The Ainu language through time (with corrections) (original) (raw)

José Andrés Alonso de la Fuente 5 The Ainu language through time 1 Introduction When it comes to the research of the past stages of language isolates, several methodological considerations need to be addressed. As is only natural, the traditional comparative method cannot be applied. In such cases, we are left with three potential tools. The first two are internal reconstruction and the analysis of potential contact-induced changes. For Ainu, the first can be applied to the wealth of data provided by the many documented lects from Hokkaidō, Sakhalin, and the Kuriles, while the second should be concerned with the influence which the neighbouring languages, chiefly Japanese and Ghilyak on Sakhalin Island, have exerted on Ainu. The most powerful tool is, by far, internal reconstruction, which in the particular case of language isolates seeks to account for all dialectal differences (whatever the ways in which they manifest synchronically, see, e.g., Nakagawa 1996).

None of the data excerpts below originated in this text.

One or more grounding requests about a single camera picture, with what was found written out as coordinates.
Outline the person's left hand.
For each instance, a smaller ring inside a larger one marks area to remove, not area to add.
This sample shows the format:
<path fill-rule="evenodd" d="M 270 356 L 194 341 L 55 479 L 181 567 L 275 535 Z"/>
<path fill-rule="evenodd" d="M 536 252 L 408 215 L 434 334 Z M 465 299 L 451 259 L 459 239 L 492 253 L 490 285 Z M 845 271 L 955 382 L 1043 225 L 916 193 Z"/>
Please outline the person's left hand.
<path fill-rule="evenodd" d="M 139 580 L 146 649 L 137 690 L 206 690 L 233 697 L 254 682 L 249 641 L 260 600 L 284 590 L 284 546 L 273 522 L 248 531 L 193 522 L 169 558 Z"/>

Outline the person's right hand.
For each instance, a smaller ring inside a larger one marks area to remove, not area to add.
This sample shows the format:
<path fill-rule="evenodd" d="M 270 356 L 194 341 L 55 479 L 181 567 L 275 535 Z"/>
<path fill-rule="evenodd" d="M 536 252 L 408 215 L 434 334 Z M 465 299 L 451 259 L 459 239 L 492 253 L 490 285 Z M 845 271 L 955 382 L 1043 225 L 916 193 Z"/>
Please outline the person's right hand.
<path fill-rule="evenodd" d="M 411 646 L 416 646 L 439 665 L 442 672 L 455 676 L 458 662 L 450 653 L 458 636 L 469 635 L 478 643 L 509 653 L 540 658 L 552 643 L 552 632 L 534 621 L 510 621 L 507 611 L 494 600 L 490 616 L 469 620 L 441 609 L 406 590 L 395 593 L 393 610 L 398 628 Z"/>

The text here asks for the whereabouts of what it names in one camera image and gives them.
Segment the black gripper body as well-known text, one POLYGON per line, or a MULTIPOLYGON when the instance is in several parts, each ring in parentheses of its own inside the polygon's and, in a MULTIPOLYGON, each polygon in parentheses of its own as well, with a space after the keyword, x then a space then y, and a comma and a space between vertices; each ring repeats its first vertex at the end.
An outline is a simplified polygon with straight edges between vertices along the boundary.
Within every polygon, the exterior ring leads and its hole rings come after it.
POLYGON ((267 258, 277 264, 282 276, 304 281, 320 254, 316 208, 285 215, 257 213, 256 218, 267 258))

I know of no better description of internal reconstruction than that of Austerlitz (1986: 183), who profited from it in his work with Ghilyak (another language isolate from Northeast Asia): Internal reconstruction is at its best and therefore at its most useful when applied to isolateslanguages without congeners (related languages). The reason for this is obvious: there is no temptation and (leaving aside dialects for the moment) there is no mechanism for introducing the comparative method into reconstruction simply because, in the case of isolates, comparative evidence is not available. Internal reconstruction should therefore be ideally viewed as a tool primarily for recapturing the past history of isolates or of stages of languages which cannot be recaptured by means of the comparative procedure. 1 This chapter is a heavily modified version of the second chapter and fragments of the third chapter of my PhD thesis (Alonso de la Fuente 2012). I would like to express my acknowledgement to Anna Bugaeva, Juha Janhunen, and Alexander Vovin for the many conversations over the years on many issues of Ainu philology and linguistics.